To paraphrase the line that opens the comic itself, small towns can often hide big secrets. While, in many real life small communities, this is limited to infrequent scandal over doping at the local pumpkin growing contest or the occasional local vicar syphoning off bake sale funds to fund the construction of a monument to his dark lord Cthulhu. In White Ash by Charlie Stickney however, the titular small town is hiding something far bigger.
Publisher: White Ash Comic
Writer: Charlie Stickney
Artist: Conor Hughes, Fin Cramb (Colours)
Price: Not listed – Available during Kickstarter Campaign for $12 for issues 1-2
It’s clear within the opening moments of White Ash’s first issue that there are sinister and mysterious forces at work around the small town. It’s something that our hero Aleck begins the story painfully unaware of as he prepares to leave the small mining community he’s lived in for all of the 19 years, 36 days and a few hours of his life to date. As he gets ready to depart for college (with no intention of returning) Aleck bids both friends and his father goodbye, and events begin to unfold that will not only delay his departure, but also replace departures with reunions. A chance meeting also serves to spark romantic tensions between himself and Lillian Alden, daughter of the man who owns the town’s mine, along with almost everything else in town, and whom Alecks own family is none too keen on. Before long Aleck finds he’s learning more secrets about the town, his family, and even himself than he ever gave White Ash the credit for being capable of containing.
Thematically White Ash draws from a deep and diverse pool of inspirations from mystery-based series like Twin Peaks to high fantasy, horror, and even some romance. It’s a real melting pot that, by and large, blends really well together – which is a significant achievement in itself. Even the injection of a fantasy element into the story (which, in its early pages, could read as a small-town horror / mystery) could have been quite jarring and derailed the story, but it is skilfully handled and upon re-reading is noticeable as having been visually weaved into the design throughout. With some specifics revealed in the closing pages of the first issue, the second leans harder into both the elements of fantasy lore and the blossoming (though forbidden) simmering romance of the lead characters. This leads to a consistently engaging story, with escalating stakes and action as the story progresses, and Aleck and Lillian work together with their own unique talents to uncover the meaning behind the events taking place in the town.

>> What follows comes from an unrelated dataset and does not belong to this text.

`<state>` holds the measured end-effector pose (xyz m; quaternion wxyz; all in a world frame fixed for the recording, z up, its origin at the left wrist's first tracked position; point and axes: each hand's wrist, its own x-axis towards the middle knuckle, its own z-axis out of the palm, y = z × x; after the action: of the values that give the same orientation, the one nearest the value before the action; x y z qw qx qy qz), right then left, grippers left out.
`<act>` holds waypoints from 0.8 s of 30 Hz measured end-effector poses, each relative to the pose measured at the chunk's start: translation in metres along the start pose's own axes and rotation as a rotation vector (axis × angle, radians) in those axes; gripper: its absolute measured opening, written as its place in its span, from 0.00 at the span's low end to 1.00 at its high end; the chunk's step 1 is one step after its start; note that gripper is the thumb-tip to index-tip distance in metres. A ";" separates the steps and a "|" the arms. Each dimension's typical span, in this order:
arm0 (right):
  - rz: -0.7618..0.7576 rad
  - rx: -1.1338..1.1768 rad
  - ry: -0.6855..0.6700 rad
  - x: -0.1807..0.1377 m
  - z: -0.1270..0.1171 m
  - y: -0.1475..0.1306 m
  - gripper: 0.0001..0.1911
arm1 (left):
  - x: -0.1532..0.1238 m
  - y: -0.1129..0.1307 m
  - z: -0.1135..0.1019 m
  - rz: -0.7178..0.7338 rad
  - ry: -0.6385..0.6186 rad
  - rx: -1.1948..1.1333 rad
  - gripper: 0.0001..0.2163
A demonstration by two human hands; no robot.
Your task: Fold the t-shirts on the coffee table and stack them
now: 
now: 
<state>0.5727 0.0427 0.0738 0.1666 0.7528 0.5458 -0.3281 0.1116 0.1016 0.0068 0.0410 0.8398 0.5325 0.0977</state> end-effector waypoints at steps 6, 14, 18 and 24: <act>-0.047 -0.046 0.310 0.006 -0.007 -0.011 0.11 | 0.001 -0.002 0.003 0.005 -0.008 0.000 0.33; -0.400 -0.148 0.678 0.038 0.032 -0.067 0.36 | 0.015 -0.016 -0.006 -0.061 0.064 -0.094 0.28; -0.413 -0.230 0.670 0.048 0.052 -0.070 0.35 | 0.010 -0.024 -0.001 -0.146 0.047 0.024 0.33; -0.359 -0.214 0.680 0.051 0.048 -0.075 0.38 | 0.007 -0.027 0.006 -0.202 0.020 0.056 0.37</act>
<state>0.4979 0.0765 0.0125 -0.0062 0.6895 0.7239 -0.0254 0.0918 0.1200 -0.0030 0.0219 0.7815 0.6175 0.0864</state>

White Ash’s inhabitants are not only engagingly written but beautifully captured by Hughes’ art – which is complemented by some excellent colour work from Cramb. Even when characters are shown without dialogue their alignment, background and key traits can readily be seen from these strong visuals alone. Additionally the town of White Ash itself, far from being just a name, has clearly been the subject of much careful visual and conceptual design to the point you’d be forgiven for feeling it had a real world counterpart.
An engaging blend of its combining inspirations to date benefitting from some strong design work. If you’re a fan of any one this book’s multiple genres it’s worth looking out for.